The 2018 Visual Arts program offers an enormous selection of free exhibitions from the most compelling local and international contemporary artists. For the first time, art-lovers can immerse themselves in the Australian premiere of celebrated South Korean multimedia artist Kimsooja.

From New Zealand, Lisa Reihana presents Emissaries, one of the big hits of the 2017 Venice Biennale; the ambitious animated panoramic video re-imagining historical accounts of Captain Cook’s Pacific exploration.

Acclaimed Dutch/Australian artist Pilar Mata Dupont’s Undesirable Bodies examines the legacies of colonisation in a bold new series of photographs and video installations that brings to life the country of Yindjibarndi people.

The exhibition Human Nature by distinguished Yemenborn London-based artist Zadok Ben-David features two bewitching installations that contemplate humankind’s relationship to nature.

In a world premiere, Banjawarn is a chilling investigation by Perth artist Christopher Charles into the bizarre activities of the Japanese doomsday cult Aum Shinrikyo.

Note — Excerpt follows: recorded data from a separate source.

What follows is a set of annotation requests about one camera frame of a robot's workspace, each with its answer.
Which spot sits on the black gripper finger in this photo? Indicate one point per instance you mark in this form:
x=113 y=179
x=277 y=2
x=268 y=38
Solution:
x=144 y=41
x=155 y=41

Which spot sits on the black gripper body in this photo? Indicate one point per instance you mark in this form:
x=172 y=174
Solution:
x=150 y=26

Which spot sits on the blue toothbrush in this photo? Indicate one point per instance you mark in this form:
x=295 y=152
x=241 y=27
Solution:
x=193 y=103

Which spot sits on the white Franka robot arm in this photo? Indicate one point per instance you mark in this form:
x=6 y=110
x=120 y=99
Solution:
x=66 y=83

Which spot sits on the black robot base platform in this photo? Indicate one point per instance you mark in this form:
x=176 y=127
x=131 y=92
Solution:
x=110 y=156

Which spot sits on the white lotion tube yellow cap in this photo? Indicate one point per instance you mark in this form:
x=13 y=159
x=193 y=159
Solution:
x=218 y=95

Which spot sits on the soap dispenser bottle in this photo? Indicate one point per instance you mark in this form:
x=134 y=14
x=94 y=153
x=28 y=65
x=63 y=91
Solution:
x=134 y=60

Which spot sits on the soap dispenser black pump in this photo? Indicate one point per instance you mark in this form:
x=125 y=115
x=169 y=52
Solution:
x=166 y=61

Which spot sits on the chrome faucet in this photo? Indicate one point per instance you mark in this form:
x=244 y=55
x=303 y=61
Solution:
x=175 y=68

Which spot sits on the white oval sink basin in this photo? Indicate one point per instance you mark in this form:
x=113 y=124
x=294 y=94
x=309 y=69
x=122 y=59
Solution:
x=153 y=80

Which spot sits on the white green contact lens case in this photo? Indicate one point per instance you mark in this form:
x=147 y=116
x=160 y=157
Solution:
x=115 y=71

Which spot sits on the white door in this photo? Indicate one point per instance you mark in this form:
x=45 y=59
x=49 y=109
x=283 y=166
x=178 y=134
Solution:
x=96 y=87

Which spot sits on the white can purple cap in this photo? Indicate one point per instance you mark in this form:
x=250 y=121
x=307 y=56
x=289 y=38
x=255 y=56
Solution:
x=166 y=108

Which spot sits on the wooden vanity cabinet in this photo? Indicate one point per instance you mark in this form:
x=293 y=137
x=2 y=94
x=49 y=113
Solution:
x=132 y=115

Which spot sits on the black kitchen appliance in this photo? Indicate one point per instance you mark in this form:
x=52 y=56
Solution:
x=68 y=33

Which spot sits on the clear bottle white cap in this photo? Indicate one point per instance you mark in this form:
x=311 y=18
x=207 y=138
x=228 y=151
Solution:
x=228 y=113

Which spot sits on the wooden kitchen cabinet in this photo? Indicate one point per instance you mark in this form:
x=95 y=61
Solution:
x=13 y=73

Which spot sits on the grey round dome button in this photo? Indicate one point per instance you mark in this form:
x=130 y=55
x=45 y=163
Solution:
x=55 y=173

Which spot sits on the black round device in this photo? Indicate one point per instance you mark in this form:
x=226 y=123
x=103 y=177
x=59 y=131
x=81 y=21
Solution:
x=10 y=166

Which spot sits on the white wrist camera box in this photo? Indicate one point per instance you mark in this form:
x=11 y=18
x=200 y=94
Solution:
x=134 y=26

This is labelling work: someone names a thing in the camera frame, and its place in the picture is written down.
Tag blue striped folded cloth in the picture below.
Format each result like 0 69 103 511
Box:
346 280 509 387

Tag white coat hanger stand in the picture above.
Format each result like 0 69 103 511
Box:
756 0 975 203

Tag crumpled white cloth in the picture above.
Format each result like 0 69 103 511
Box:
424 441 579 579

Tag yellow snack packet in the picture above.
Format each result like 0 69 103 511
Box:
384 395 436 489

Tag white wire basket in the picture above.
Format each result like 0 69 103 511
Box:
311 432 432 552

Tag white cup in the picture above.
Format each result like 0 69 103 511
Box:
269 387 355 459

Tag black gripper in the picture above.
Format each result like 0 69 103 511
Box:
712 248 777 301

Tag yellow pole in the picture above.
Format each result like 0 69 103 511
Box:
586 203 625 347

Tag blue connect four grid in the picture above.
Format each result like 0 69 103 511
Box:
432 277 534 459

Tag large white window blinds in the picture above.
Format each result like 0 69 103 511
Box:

Known for her stoic performance art, Australian artist Latai Taumopeau presents Repatriate, an evocative expression of the devastation brought about by climate change facing Pacific Island communities.


SIREN SONG
WHERE: The skies of Perth
WHEN: Fri 9 – Sun 18 Feb, sunrise and sunset.

MUSEUM OF WATER
WHERE: Fremantle Arts Centre
WHEN: Wed 7 Feb – Fri 23 Mar, 10am – 5pm
Donate your water – Wed 7 Feb – Fri 23 Mar, 11am – 3pm

SUNDAY MUSIC – OCEANIC SESSIONS
WHERE: Fremantle Arts Centre
WHEN: Sun 11 Feb – Sun 4 Mar, 2pm – 4pm

KIMSOOJA
WHERE: Perth Institute of Contemporary Arts
WHEN: Sat 17 Feb – Wed 25 Apr, 10am – 5pm, closed on Mondays.

LISA REIHANA
WHERE: John Curtin Gallery
WHEN: Tue 6 Feb – Sun 22 Apr, Mon – Sat 11am – 5 pm, Sun 12pm – 4pm

LATAI TAUMOEPEAU
WHERE: Fremantle Arts Centre
WHEN: Wed 7 Feb – Fri 23 Mar, 10am – 5pm

CHRISTOPHER CHARLES
WHERE: Gallery Central, North Metropolitan TAFE
WHEN: Fri 9 Feb – Sat 3 Mar, 12pm – 7pm, closed on Sundays.

ZADOK BEN-DAVID
WHERE: Lawrence Wilson Art Gallery
WHEN: Sat 10 Feb – Sat 21 Apr, 11am – 5pm, closed on Sundays and Mondays.

PILAR MATA DUPONT
WHERE: FORM Gallery
WHEN: Fri 2 Feb – Fri 6 Apr, 10am – 5pm, closed on Sundays and Mondays.